Punk visual art is artwork associated with the punk subculture and the no wave movement. It is prevalent in punk rock album covers, flyers for punk concerts and punk zines, but has also been prolific in other mediums, such as the visual arts, the performing arts, literature and cinema. Punk manifested itself "differently but consistently" in different cultural spheres, including art, music, and literature. Punk also led to the birth of several movements: new wave, no wave, dark wave, industrial, hardcore, queercore, etc., which are sometimes showcased in art galleries and exhibition spaces. The punk aesthetic was a dominant strand from 1982 to 1986 in the many art galleries of the East Village of Manhattan.

==History==
In his book, Lipstick Traces: A Secret History of the 20th Century, cultural critic Greil Marcus expands upon the historical influence of Dada, Lettrism and Situationism on punk aesthetics in the art and music of the 1980s and early 1990s. Marcus argues that artists in the 1960s and 1970s, particularly those surrounding the Situationist International artist and theorist Guy Debord spearheaded a movement fueled by alienation and "angry, absolute demands" on society and art that gave rise to the punk sensibility. At its core was a subculture of artistic rebellion.

==Aesthetics==
Characteristics associated with punk visual art is the usage of black or gray colors, and letters cut out from newspapers and magazines: a device previously associated with Dada collage and kidnap ransom notes. A prominent example of that style is the cover of the Sex Pistols Never Mind the Bollocks album designed by Jamie Reid. Images and figures are also sometimes cut and pasted from magazines and newspapers to create collages, album covers and paste-ups for posters that were often reproduced using copy machines. Xerox machines significantly increased the spread of punk visual art, with punk photographer Ruby Ray noting that "the new technology we had then was Xerox [...] and that's why posters became such a big thing because you could make something and reproduce it and make hundreds of them, and it would be cheap." Punk visual art often conveys a rejection of traditionalist values with self-derision that can be compared to Dada.

==In New York City==
In New York City in the mid-1970s, there was much overlap between the punk music and the No wave downtown art scene. In 1978, many of the visual artists who were regulars at Tier 3, CBGB and other punk-related music venues participated in punk art exhibitions in New York. Early punk art exhibits included the Colab organized The Times Square Show (1980) and New York New Wave at PS1 (1981). Punk art found an ongoing home on the New York's lower east side with the establishment of several artist-run galleries such as ABC No Rio, FUN Gallery, Civilian Warfare, Nature Morte and Gracie Mansion Gallery. The art critic Carlo McCormick reviewed numerous exhibitions from this time in the East Village Eye.

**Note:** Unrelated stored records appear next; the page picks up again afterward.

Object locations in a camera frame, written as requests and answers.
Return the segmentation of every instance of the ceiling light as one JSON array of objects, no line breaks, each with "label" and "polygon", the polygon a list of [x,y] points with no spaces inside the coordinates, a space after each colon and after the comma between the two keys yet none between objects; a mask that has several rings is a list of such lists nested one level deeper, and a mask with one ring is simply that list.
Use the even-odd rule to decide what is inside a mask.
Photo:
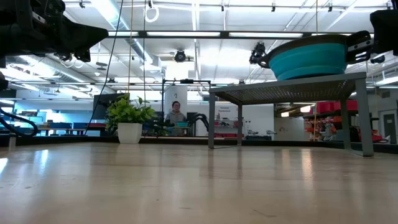
[{"label": "ceiling light", "polygon": [[0,100],[0,103],[5,103],[5,104],[14,105],[14,102],[11,101],[11,100]]},{"label": "ceiling light", "polygon": [[281,113],[280,116],[286,118],[289,116],[289,112]]},{"label": "ceiling light", "polygon": [[36,88],[34,86],[31,86],[31,85],[28,85],[28,84],[21,84],[21,85],[17,85],[17,84],[14,84],[14,83],[11,83],[11,84],[13,84],[14,86],[21,87],[21,88],[26,88],[28,90],[39,91],[38,88]]},{"label": "ceiling light", "polygon": [[308,113],[311,111],[311,106],[304,106],[302,108],[300,108],[300,112],[302,113]]},{"label": "ceiling light", "polygon": [[261,33],[261,32],[230,32],[230,37],[272,37],[272,38],[301,38],[303,37],[302,33]]},{"label": "ceiling light", "polygon": [[334,33],[317,33],[317,34],[311,34],[311,35],[314,36],[314,35],[327,35],[327,34],[334,34]]},{"label": "ceiling light", "polygon": [[393,89],[393,88],[398,88],[398,86],[380,86],[380,88],[383,88],[383,89]]},{"label": "ceiling light", "polygon": [[219,37],[220,32],[147,32],[148,36],[161,37]]},{"label": "ceiling light", "polygon": [[376,85],[380,86],[380,85],[386,85],[386,84],[390,84],[390,83],[394,83],[394,82],[398,82],[398,76],[385,78],[381,81],[376,82]]},{"label": "ceiling light", "polygon": [[114,22],[119,19],[119,11],[110,0],[95,0],[91,3],[107,21]]},{"label": "ceiling light", "polygon": [[114,36],[116,36],[116,37],[130,37],[130,35],[131,35],[131,37],[137,37],[138,36],[138,32],[130,32],[130,31],[121,32],[121,31],[118,31],[118,33],[116,33],[116,31],[108,31],[108,35],[109,35],[109,37],[114,37]]}]

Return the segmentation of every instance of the black cable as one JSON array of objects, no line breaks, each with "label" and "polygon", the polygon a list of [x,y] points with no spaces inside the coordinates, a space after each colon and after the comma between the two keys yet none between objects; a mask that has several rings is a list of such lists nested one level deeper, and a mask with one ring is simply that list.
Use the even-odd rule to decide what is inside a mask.
[{"label": "black cable", "polygon": [[106,82],[108,81],[109,68],[110,68],[110,66],[111,66],[111,61],[112,61],[112,56],[113,56],[114,45],[115,45],[115,43],[116,43],[116,37],[118,36],[120,18],[122,17],[123,1],[124,1],[124,0],[122,0],[121,5],[120,5],[118,25],[116,26],[116,33],[115,33],[114,39],[113,39],[113,45],[112,45],[112,50],[111,50],[111,56],[110,56],[110,58],[109,58],[108,68],[106,69],[105,83],[104,83],[104,85],[102,86],[102,90],[101,90],[101,92],[99,93],[98,100],[97,100],[97,102],[95,103],[94,110],[93,110],[93,114],[91,115],[90,122],[88,122],[87,127],[86,127],[85,135],[87,135],[87,130],[88,130],[88,128],[90,127],[90,124],[91,124],[91,122],[92,122],[92,120],[93,120],[93,117],[94,117],[95,111],[96,111],[96,109],[97,109],[98,103],[101,101],[102,92],[104,92],[104,89],[105,89],[105,86],[106,86]]},{"label": "black cable", "polygon": [[9,125],[9,124],[7,123],[4,119],[0,118],[0,123],[1,123],[4,127],[6,127],[8,130],[10,130],[12,133],[17,134],[18,136],[22,136],[22,137],[32,137],[32,136],[35,136],[35,135],[37,134],[37,132],[39,131],[39,130],[37,129],[36,124],[33,123],[33,121],[29,121],[28,119],[21,118],[21,117],[18,117],[18,116],[16,116],[16,115],[13,115],[13,114],[9,114],[9,113],[5,112],[4,110],[2,110],[1,108],[0,108],[0,114],[4,114],[4,115],[6,115],[6,116],[8,116],[8,117],[10,117],[10,118],[18,119],[18,120],[20,120],[20,121],[23,121],[23,122],[26,122],[26,123],[32,125],[32,127],[33,127],[33,132],[30,133],[30,134],[24,134],[24,133],[21,133],[21,132],[15,130],[11,125]]}]

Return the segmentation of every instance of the fluorescent light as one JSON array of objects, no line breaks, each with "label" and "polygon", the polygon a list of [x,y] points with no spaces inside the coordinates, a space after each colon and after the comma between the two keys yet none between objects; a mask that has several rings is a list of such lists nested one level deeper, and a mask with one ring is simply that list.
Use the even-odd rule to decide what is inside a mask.
[{"label": "fluorescent light", "polygon": [[260,32],[230,32],[230,37],[272,37],[272,38],[301,38],[303,37],[302,33],[260,33]]},{"label": "fluorescent light", "polygon": [[302,113],[308,113],[311,110],[311,106],[303,106],[302,108],[300,108],[300,112]]},{"label": "fluorescent light", "polygon": [[5,104],[14,105],[14,102],[11,101],[11,100],[0,100],[0,103],[5,103]]},{"label": "fluorescent light", "polygon": [[289,116],[289,112],[281,113],[280,116],[286,118]]},{"label": "fluorescent light", "polygon": [[11,83],[11,84],[13,84],[14,86],[21,87],[21,88],[26,88],[28,90],[39,91],[38,88],[36,88],[34,86],[31,86],[31,85],[28,85],[28,84],[21,84],[21,85],[17,85],[17,84],[14,84],[14,83]]},{"label": "fluorescent light", "polygon": [[220,32],[147,32],[148,36],[162,37],[219,37]]},{"label": "fluorescent light", "polygon": [[376,82],[376,85],[380,86],[380,85],[386,85],[386,84],[390,84],[390,83],[394,83],[394,82],[398,82],[398,76],[385,78],[381,81]]},{"label": "fluorescent light", "polygon": [[393,88],[398,88],[398,86],[380,86],[380,88],[383,88],[383,89],[393,89]]},{"label": "fluorescent light", "polygon": [[311,34],[311,35],[327,35],[327,34],[333,34],[333,33],[317,33],[317,34]]},{"label": "fluorescent light", "polygon": [[118,31],[118,33],[116,33],[116,31],[108,31],[108,34],[110,37],[114,37],[115,35],[116,37],[127,37],[130,36],[130,34],[132,37],[138,36],[138,32],[126,32],[126,31],[123,32]]}]

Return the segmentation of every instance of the metal table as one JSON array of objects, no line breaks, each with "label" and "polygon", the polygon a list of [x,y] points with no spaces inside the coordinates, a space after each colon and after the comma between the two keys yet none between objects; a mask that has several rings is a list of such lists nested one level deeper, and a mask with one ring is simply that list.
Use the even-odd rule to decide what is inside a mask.
[{"label": "metal table", "polygon": [[209,90],[208,146],[210,149],[214,149],[215,98],[218,96],[238,106],[238,145],[242,145],[242,107],[244,105],[340,100],[341,118],[345,133],[344,147],[351,150],[351,141],[349,134],[347,134],[349,133],[349,119],[346,100],[356,89],[362,140],[361,155],[373,156],[371,122],[365,80],[366,73],[359,72],[212,88]]}]

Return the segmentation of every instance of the white wall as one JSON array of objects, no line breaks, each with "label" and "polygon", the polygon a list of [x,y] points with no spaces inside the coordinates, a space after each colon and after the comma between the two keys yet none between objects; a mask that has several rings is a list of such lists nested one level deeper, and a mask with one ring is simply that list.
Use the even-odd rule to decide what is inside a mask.
[{"label": "white wall", "polygon": [[303,118],[275,118],[276,141],[308,141]]}]

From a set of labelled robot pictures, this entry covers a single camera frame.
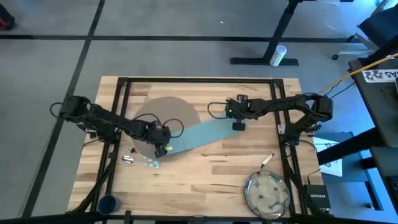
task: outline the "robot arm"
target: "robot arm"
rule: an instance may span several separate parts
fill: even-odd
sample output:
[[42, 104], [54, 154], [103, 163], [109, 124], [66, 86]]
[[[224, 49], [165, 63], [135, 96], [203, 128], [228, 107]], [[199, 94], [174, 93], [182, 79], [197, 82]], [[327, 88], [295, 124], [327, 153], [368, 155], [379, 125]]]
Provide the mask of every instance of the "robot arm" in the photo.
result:
[[[310, 108], [306, 102], [313, 101]], [[317, 122], [325, 122], [332, 118], [333, 102], [327, 96], [316, 93], [299, 94], [277, 100], [248, 99], [246, 95], [238, 95], [237, 100], [228, 99], [225, 113], [228, 118], [236, 119], [233, 129], [244, 131], [244, 119], [258, 119], [269, 112], [299, 110], [305, 115], [296, 123], [286, 124], [284, 141], [296, 146], [301, 132], [308, 131]]]
[[105, 143], [114, 143], [115, 129], [120, 128], [133, 139], [154, 144], [156, 157], [167, 153], [166, 145], [171, 138], [170, 129], [163, 126], [160, 121], [126, 119], [105, 110], [100, 105], [92, 104], [89, 99], [82, 96], [71, 96], [66, 99], [59, 116], [65, 121], [77, 124], [80, 129], [89, 133], [91, 138], [98, 137]]

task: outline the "small bottle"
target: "small bottle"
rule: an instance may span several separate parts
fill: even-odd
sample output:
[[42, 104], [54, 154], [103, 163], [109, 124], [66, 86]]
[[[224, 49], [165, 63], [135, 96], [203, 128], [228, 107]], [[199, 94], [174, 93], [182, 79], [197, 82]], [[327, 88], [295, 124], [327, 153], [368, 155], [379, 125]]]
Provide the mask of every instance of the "small bottle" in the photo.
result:
[[282, 58], [285, 56], [286, 52], [287, 49], [285, 46], [278, 45], [275, 49], [273, 56], [271, 57], [271, 60], [269, 60], [269, 64], [274, 67], [278, 66]]

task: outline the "paper sheet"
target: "paper sheet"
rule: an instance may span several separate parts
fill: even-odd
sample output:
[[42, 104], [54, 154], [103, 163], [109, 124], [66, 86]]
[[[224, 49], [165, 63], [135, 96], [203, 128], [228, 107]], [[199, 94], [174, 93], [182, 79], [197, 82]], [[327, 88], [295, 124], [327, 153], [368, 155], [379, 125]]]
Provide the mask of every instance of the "paper sheet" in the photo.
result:
[[[204, 123], [193, 125], [187, 128], [179, 138], [170, 140], [168, 146], [173, 149], [167, 154], [183, 152], [234, 136], [239, 133], [239, 131], [232, 130], [234, 122], [235, 119], [211, 119]], [[179, 131], [172, 133], [172, 136], [178, 134]]]
[[[338, 142], [321, 139], [321, 138], [317, 138], [317, 137], [314, 137], [312, 139], [313, 139], [313, 143], [317, 149], [317, 152], [322, 152], [323, 150], [338, 144]], [[321, 169], [322, 173], [335, 175], [338, 177], [343, 176], [343, 160], [342, 159], [338, 159], [336, 161], [329, 162], [327, 164], [320, 166], [319, 168]]]

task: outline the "floor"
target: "floor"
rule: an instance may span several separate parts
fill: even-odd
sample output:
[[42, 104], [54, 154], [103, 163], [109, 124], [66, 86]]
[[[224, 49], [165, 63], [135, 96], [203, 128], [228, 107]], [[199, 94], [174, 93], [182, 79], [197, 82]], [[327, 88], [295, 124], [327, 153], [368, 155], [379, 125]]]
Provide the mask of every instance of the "floor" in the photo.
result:
[[[294, 77], [304, 92], [318, 91], [346, 73], [348, 61], [355, 57], [341, 56], [337, 61], [330, 57], [339, 50], [363, 48], [342, 40], [357, 32], [356, 25], [375, 8], [373, 0], [300, 3], [282, 43], [288, 49], [286, 57], [298, 58], [300, 66], [274, 68], [230, 65], [229, 58], [260, 57], [267, 42], [248, 42], [248, 37], [271, 37], [287, 1], [0, 0], [0, 4], [17, 21], [14, 30], [0, 32], [0, 202], [7, 202], [0, 208], [0, 219], [21, 215], [55, 124], [48, 107], [62, 100], [67, 90], [94, 99], [103, 75], [173, 75]], [[191, 39], [181, 41], [182, 36]], [[242, 38], [228, 41], [229, 37]], [[333, 92], [351, 82], [344, 80]], [[335, 98], [334, 118], [322, 130], [359, 134], [372, 126], [354, 86]], [[63, 125], [34, 215], [65, 211], [84, 136], [75, 125]], [[389, 215], [380, 217], [386, 222]]]

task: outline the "yellow cable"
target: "yellow cable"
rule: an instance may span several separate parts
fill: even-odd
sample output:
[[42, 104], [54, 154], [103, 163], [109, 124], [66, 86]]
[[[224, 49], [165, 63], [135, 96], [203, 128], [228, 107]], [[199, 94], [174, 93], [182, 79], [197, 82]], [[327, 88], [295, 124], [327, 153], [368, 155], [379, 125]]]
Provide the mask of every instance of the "yellow cable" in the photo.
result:
[[348, 77], [350, 77], [350, 76], [352, 76], [352, 75], [355, 75], [355, 74], [357, 74], [357, 73], [359, 73], [359, 72], [362, 72], [363, 70], [366, 70], [366, 69], [368, 69], [368, 68], [370, 68], [370, 67], [373, 67], [373, 66], [375, 66], [375, 65], [378, 65], [378, 64], [380, 64], [380, 63], [382, 63], [382, 62], [385, 62], [386, 60], [389, 60], [390, 58], [393, 58], [393, 57], [398, 57], [398, 53], [393, 54], [393, 55], [390, 55], [390, 56], [385, 57], [385, 58], [383, 58], [383, 59], [380, 59], [380, 60], [378, 60], [378, 61], [376, 61], [376, 62], [373, 62], [373, 63], [370, 64], [370, 65], [367, 65], [367, 66], [365, 66], [365, 67], [362, 67], [362, 68], [360, 68], [360, 69], [358, 69], [358, 70], [355, 70], [355, 71], [353, 71], [353, 72], [350, 72], [349, 74], [347, 74], [347, 75], [345, 75], [345, 76], [343, 76], [343, 77], [337, 79], [336, 81], [334, 81], [334, 82], [331, 83], [330, 85], [324, 87], [324, 88], [323, 88], [322, 90], [320, 90], [318, 93], [324, 92], [325, 90], [331, 88], [332, 86], [334, 86], [336, 83], [338, 83], [338, 82], [341, 81], [341, 80], [344, 80], [344, 79], [346, 79], [346, 78], [348, 78]]

In the early 1980s, New York was on the verge of bankruptcy; the punk protest of the mid-1970s was transformed into a new artistic sensibility. It is in this context that Richard Hambleton arrives in New York. Drawing on the most visceral aspects of punk, he created "urban art" with the aim of constructing real experiences that provoke sensations of fear. Drawing on the poetic terrorism conceptualized by the Situationist movement, the creation of over 450 life-size black male figures in half-lit doorways and on the walls of dilapidated Manhattan buildings sought to provoke fear in passersby. Hambleton worked in the middle of the night and was never caught red-handed. His approach sought to confront preconceived notions of what art is and where it should be presented. "People expect to see balls in galleries (they do, sometimes). The work I do outside is somewhere between art and life,"

==In San Francisco==
In 1976, punk rock first arrived in San Francisco, and by the early 1980s, it became a much stronger presence in the city. These bands advertised themselves largely through punk posters, taking inspiration from earlier countercultural groups in the city, such as the hippies of the 1960s. Typified by a DIY-aesthetic, irreverent messages, and crude graphics, these posters took aim at conventional ideas regarding art and expression. They were largely clustered around the Tenderloin neighborhood, though their presence spread across the city as well.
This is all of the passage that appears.